I bought a nice Toshiba 15 HP VFD on eBay for about $80. A 40 HP drive might be obtained for $200-$300. I could not even begin to design and build a drive for even 10 times that price. If you want to build one yourself there are at least two extensive ongoing threads about that. Same thing for battery charger and DC-DC converter. Maybe you can find a bright teenager who could build something for you for cheap and/or as a learning experience. But expect to deal with some spectacular explosions!


----------



## bjfreeman (Dec 7, 2011)

need to specify the type of AC, like 3phase, BDLC or Squirrel cage.
50KW is tops?
have you looked at the current Build your own AC kits that are on the forums?
Good luck on getting one for under a $1,000. the IGBT alone could cost you $1,200.


----------



## PStechPaul (May 1, 2012)

wilkes5: You should reference your thread about a month ago. There was a lot of good advice, and pretty much enough to get started. But this is a DIY forum. If you want to pay someone else to do it, then it's not DIY anymore. 

http://www.diyelectriccar.com/forums/showthread.php?t=74840


----------



## wilkes5 (Jun 1, 2012)

A little late learing electronics, starting first "DC voltage" class voltage in fall. Thanks for pointing out the DIY AC kits on the forum, was unaware and will definity look into it. Seems to me, a good task for the beginner would be just to buy the equipment and hook everything up. From experience, DIY is subjective, from wanting everything MADE IN USA, have turned to DIY many times. However, how many of DIY's do everything DIY. Who makes capacitors, computer chips, ect. So maybe different levels. VERY VERY hard to do everything DIY. But if you can, and do it good (killing bad guys or without harming good life), cool. Just try an leave me alone and with no taxes please. 

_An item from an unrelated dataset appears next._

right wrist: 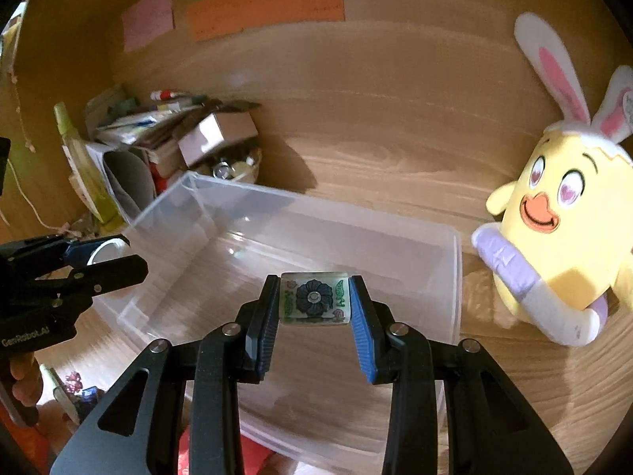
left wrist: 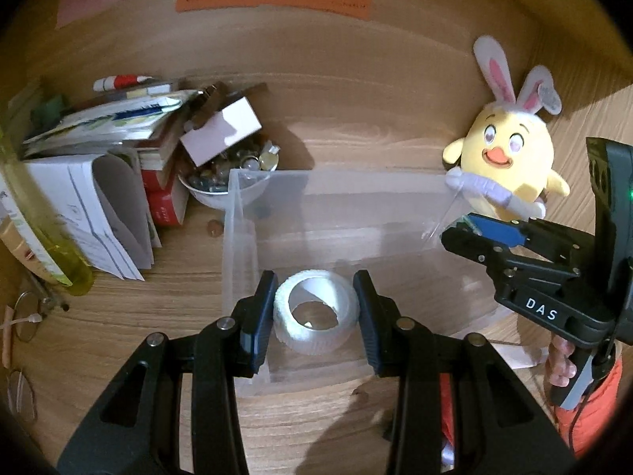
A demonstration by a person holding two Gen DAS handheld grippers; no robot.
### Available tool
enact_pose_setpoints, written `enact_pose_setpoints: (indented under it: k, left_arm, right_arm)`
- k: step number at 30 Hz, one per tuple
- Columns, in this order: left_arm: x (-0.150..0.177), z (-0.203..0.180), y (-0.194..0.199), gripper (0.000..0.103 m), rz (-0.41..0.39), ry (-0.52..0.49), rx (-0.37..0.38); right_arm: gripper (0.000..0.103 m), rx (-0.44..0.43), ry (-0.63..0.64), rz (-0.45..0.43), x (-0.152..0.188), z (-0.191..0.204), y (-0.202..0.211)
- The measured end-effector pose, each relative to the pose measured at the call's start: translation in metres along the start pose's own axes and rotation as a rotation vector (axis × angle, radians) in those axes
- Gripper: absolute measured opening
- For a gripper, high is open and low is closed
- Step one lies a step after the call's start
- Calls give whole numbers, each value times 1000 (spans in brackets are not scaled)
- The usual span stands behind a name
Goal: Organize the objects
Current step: 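Carry the tape roll and card into the clear bin and open both tools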
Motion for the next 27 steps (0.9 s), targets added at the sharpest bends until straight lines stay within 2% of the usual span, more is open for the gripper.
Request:
enact_pose_setpoints:
  k: [12,16,27]
  left_arm:
    - [5,-9,-21,39,53,-49,-47]
    - [4,-9,-26,39,64,-45,-36]
    - [3,-12,-27,39,68,-43,-41]
  right_arm:
    - [31,27,13,69,10,-1,-21]
    - [31,32,17,82,13,1,-24]
    - [31,51,41,81,14,7,-25]
Point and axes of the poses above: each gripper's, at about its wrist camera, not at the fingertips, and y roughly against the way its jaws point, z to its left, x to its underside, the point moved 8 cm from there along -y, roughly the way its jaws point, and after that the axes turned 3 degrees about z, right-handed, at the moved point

Just like the other thread, looking to convert a 94-02 camaro/firebird (3500lbs) or a 94-99 toyota rav4(3000lbs) with as much performace as possible and range in the 50's. If it can be had with an used AC motor off ebay made USA with a DIY controller for less than the AC-50 combo or another DIY combo from the forum, so be it. Which ever way has the most MADE IN USA parts, wouldn't mind spending the extra tax doe to have it, as long as it saves my sould from 13 year olds working 12 hr shifts. Yea, i'm talking about the interals of a citrus controller (whatever it may be caps, inductors, MADE IN CHINA). Whatever option is most made in USA for the cheapest wins. If possesed the knowledge, would totally DIY with USA parts. 

But yea, as much performace as possible under 10,000. If can't go the back way, just going to buy the AC-50 and everything else from an EV supplier, even tho it might be more made in CHINA. Better than giving 40 dollars each week to DOHA or some other evil oil country in cahoots with the Dems. 

Will not have the funds to do anything til september.

Always what is right.
Austin


----------



## PStechPaul (May 1, 2012)

It will be nearly impossible to build everything from parts made in USA. But if you purchase things that are used or surplus, from US individuals and companies, the "damage" has already been done, and your purchases go into the local economy.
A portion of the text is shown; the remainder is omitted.